Data excerpts
^^^^^^^^^^^^^^^^

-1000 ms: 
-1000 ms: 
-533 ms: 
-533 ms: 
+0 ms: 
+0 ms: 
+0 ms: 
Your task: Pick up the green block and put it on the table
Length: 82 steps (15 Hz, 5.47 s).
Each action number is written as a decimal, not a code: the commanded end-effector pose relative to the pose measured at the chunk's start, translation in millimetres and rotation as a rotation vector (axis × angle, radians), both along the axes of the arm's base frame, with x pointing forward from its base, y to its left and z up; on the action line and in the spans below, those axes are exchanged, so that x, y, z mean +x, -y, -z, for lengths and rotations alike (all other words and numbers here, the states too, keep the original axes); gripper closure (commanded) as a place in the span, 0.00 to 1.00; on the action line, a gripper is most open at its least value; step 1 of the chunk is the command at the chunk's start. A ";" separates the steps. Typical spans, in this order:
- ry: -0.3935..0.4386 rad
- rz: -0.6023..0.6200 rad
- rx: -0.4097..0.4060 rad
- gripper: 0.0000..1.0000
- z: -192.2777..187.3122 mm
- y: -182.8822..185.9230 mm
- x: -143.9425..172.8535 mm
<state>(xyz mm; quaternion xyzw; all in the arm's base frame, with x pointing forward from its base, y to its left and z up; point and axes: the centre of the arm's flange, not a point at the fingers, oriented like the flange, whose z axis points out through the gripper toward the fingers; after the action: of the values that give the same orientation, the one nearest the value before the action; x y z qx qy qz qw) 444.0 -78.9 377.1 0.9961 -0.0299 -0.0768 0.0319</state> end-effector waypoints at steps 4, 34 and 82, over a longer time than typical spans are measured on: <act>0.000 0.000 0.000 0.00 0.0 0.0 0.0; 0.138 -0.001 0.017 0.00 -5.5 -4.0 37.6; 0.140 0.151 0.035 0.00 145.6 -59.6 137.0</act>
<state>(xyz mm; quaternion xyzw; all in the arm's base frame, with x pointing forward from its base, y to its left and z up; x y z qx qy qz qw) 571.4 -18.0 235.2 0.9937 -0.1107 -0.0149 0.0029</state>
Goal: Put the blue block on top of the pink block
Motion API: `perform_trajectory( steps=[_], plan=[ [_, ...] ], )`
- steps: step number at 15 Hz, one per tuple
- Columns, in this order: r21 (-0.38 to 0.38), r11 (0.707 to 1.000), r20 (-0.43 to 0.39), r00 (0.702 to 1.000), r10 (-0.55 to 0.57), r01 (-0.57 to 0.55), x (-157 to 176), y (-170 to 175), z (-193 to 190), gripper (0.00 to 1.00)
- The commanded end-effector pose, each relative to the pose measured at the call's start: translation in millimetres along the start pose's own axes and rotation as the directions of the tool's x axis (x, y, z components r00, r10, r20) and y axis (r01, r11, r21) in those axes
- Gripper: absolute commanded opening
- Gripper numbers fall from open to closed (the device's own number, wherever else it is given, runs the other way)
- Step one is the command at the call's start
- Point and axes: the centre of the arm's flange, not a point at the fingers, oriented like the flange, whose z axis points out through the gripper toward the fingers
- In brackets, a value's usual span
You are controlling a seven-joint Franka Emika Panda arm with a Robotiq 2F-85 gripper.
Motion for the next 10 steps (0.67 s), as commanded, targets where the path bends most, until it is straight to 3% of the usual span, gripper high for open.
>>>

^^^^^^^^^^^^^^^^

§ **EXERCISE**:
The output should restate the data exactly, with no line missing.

§ **YOUR SOLUTION**:
-1000 ms: 
-1000 ms: 
-533 ms: 
-533 ms: 
+0 ms: 
+0 ms: 
+0 ms: 
Your task: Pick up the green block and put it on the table
Length: 82 steps (15 Hz, 5.47 s).
Each action number is written as a decimal, not a code: the commanded end-effector pose relative to the pose measured at the chunk's start, translation in millimetres and rotation as a rotation vector (axis × angle, radians), both along the axes of the arm's base frame, with x pointing forward from its base, y to its left and z up; on the action line and in the spans below, those axes are exchanged, so that x, y, z mean +x, -y, -z, for lengths and rotations alike (all other words and numbers here, the states too, keep the original axes); gripper closure (commanded) as a place in the span, 0.00 to 1.00; on the action line, a gripper is most open at its least value; step 1 of the chunk is the command at the chunk's start. A ";" separates the steps. Typical spans, in this order:
- ry: -0.3935..0.4386 rad
- rz: -0.6023..0.6200 rad
- rx: -0.4097..0.4060 rad
- gripper: 0.0000..1.0000
- z: -192.2777..187.3122 mm
- y: -182.8822..185.9230 mm
- x: -143.9425..172.8535 mm
<state>(xyz mm; quaternion xyzw; all in the arm's base frame, with x pointing forward from its base, y to its left and z up; point and axes: the centre of the arm's flange, not a point at the fingers, oriented like the flange, whose z axis points out through the gripper toward the fingers; after the action: of the values that give the same orientation, the one nearest the value before the action; x y z qx qy qz qw) 444.0 -78.9 377.1 0.9961 -0.0299 -0.0768 0.0319</state> end-effector waypoints at steps 4, 34 and 82, over a longer time than typical spans are measured on: <act>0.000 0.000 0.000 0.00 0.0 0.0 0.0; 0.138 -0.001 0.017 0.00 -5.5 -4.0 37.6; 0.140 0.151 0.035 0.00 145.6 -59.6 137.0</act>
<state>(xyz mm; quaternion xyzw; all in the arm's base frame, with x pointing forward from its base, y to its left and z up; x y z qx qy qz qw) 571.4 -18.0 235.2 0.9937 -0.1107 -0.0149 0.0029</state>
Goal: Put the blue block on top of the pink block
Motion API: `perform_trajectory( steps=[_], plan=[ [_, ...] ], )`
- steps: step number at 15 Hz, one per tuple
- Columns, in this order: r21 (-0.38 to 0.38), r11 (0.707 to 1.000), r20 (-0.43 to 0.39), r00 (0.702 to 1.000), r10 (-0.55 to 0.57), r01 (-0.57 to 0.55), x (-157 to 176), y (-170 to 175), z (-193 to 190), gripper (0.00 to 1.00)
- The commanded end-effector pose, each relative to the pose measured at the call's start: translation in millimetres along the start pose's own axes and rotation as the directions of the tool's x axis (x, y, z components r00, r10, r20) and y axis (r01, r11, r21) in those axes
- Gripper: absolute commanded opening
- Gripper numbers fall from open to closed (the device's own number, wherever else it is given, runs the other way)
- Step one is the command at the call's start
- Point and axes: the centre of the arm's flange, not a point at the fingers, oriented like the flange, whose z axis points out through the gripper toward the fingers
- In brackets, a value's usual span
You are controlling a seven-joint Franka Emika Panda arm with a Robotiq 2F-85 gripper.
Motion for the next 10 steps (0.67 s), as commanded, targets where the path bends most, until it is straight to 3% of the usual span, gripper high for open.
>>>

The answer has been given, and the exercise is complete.